Ali íamos, portanto. O Bertinho e eu. E, sim, era realmente liturgia, era festa. Glorificávamos a camaradagem desinteresseira e fiel. Éramos irmãos. Irmãos para toda a vida e depois. Ali íamos afinal iguais, ambos de pés descalços, com as botas e as meias pela mão, trocando memórias e partilhando o riso. Passávamos em frente à Câmara e parámos - éramos, penso-o agora, uma procissão, os dois. Se naquele precioso instante soltassem revoadas de pombas brancas por sobre as nossas cabeças e lançassem estrondosas girândolas de foguetes, creio que não nos espantaríamos...

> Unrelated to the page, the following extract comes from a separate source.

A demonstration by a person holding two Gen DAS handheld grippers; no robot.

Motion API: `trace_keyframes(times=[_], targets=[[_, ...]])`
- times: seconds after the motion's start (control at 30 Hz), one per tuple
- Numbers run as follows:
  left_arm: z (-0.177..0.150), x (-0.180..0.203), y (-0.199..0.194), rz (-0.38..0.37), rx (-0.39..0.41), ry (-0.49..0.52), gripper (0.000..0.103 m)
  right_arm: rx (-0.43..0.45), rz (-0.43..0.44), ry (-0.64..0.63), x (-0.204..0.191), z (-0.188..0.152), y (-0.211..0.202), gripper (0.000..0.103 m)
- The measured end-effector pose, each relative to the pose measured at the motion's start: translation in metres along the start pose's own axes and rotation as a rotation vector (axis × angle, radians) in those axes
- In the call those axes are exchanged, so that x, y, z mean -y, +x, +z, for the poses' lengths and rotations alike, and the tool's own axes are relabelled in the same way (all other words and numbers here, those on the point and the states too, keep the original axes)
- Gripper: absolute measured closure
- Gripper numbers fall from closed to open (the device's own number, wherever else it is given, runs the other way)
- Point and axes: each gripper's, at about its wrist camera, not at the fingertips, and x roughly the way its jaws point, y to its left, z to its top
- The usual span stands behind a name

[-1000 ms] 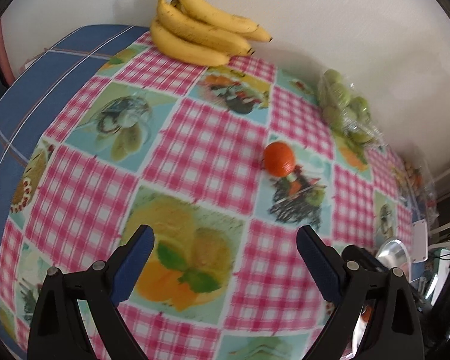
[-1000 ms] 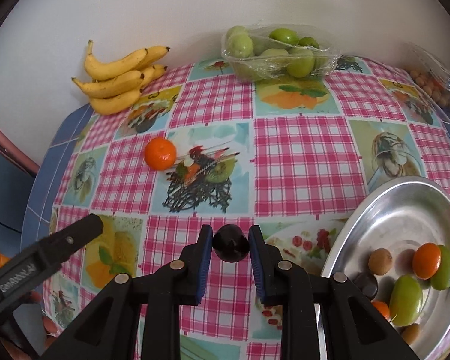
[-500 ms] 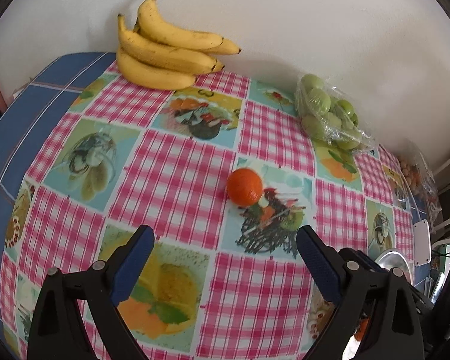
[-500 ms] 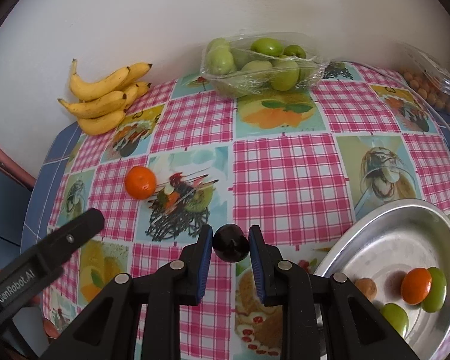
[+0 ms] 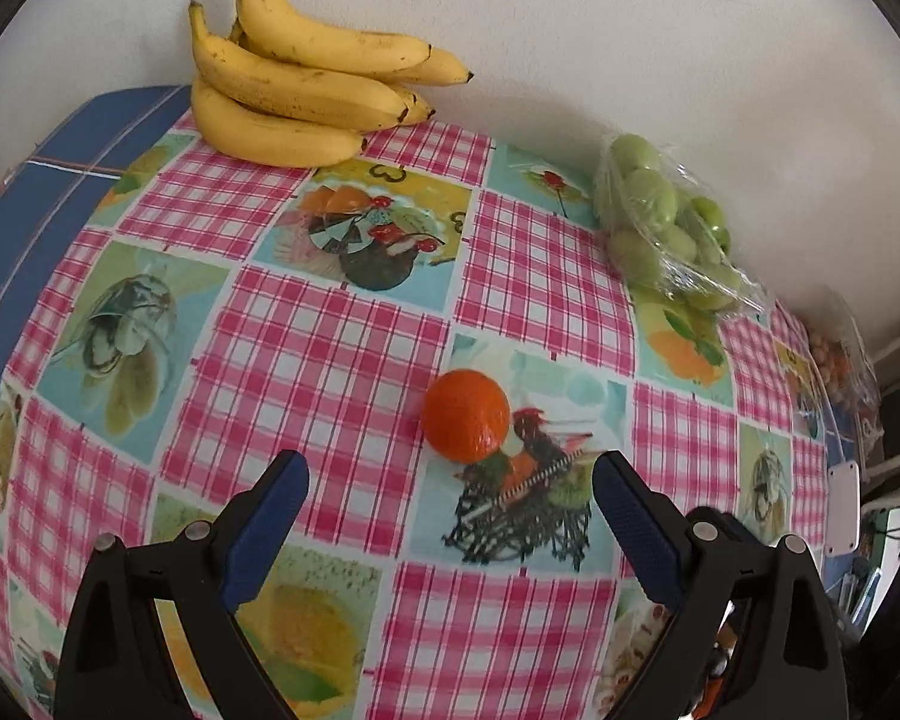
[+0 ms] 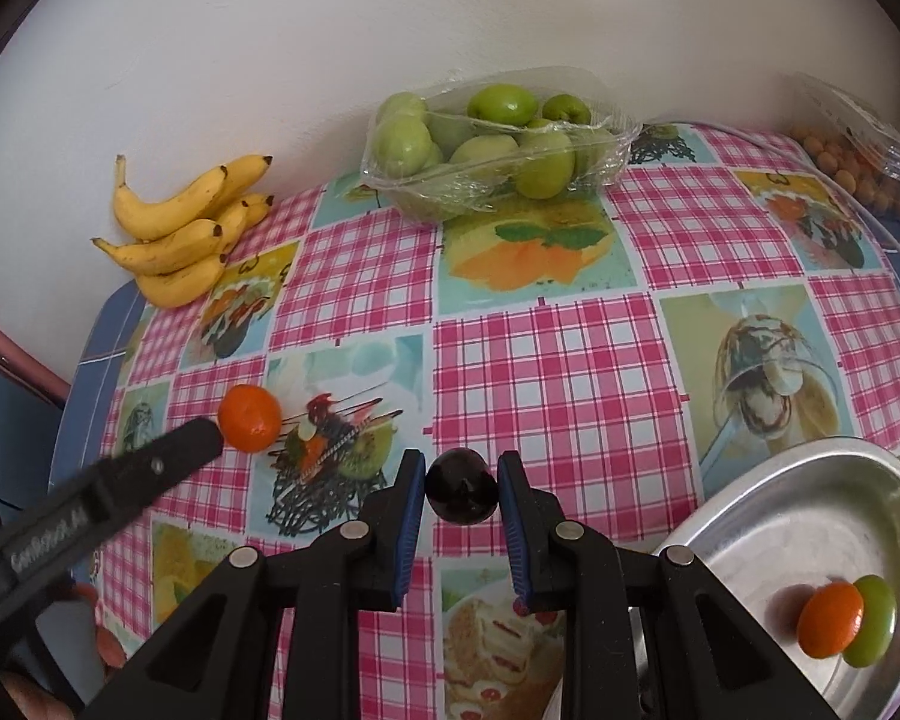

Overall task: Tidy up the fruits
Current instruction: 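Grasp the tangerine with the left tool while the right tool holds the plum, then carry the tangerine and dark plum over the steel bowl with both tools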

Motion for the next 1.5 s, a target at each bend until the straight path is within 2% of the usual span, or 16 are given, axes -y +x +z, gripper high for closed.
trace_keyframes(times=[0.17, 0.23, 0.3, 0.43, 0.57, 0.7, 1.1, 1.5], targets=[[0.008, 0.010, 0.011, -0.006, -0.007, 0.026, 0.010, -0.014, -0.006, 0.002, 0.004, 0.002, 0.011, 0.076], [0.010, 0.012, 0.017, 0.000, -0.018, 0.028, 0.022, -0.018, -0.007, 0.004, 0.005, 0.002, 0.014, 0.076], [0.012, 0.013, 0.022, 0.006, -0.027, 0.028, 0.023, -0.019, -0.008, 0.002, 0.006, 0.003, 0.015, 0.076], [0.015, 0.012, 0.031, 0.009, -0.043, 0.016, 0.036, -0.006, -0.008, -0.002, 0.006, 0.006, 0.014, 0.076], [0.016, 0.013, 0.038, 0.015, -0.052, 0.021, 0.044, 0.002, -0.011, 0.001, 0.005, 0.007, 0.013, 0.076], [0.015, 0.014, 0.039, 0.024, -0.053, 0.027, 0.064, -0.007, -0.005, -0.006, 0.002, 0.006, 0.016, 0.076], [0.000, 0.005, 0.014, 0.027, -0.011, -0.010, 0.065, -0.028, -0.013, -0.017, -0.001, 0.003, 0.018, 0.076], [-0.036, -0.008, -0.021, 0.034, 0.025, -0.044, 0.065, 0.009, -0.023, -0.020, -0.002, 0.000, -0.018, 0.076]])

Escandalosamente generoso e bom, leal e presente, chamava-me "meu rico menino", e eu gostava. Eu gostava, meu rico menino!
P.S. - Já agora: Bob Dylan, aprendi-o com o Best noite dentro, em sua casa, no Lombo. Iniciei-me com "Hurricane" e sandes, e talvez também cerveja. Hoje é Dia Mundial do Rock, e cá estamos.